### INFORMATION ###
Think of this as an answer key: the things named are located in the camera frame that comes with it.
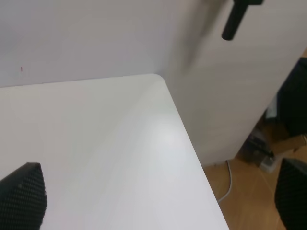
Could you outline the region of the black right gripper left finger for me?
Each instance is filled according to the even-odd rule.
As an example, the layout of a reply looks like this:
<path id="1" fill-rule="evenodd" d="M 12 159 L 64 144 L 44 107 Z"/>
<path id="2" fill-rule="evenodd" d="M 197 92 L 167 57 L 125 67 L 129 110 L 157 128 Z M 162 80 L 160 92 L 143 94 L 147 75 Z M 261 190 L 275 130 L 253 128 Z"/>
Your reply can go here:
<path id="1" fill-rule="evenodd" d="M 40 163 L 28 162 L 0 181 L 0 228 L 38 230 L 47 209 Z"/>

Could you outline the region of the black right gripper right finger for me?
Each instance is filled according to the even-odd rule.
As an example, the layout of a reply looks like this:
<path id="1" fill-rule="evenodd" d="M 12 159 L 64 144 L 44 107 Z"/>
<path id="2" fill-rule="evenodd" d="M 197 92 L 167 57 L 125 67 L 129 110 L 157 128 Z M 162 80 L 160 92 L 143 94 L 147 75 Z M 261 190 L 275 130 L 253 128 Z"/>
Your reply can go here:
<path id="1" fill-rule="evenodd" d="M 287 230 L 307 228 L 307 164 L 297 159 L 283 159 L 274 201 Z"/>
###
• WHAT THE EXERCISE ASKS
Every line with "right" in it should be copied from the entries.

• RESPONSE FOR THIS EXERCISE
Could you outline the region of the black right gripper left finger for me?
Could you outline the region of the black right gripper right finger for me?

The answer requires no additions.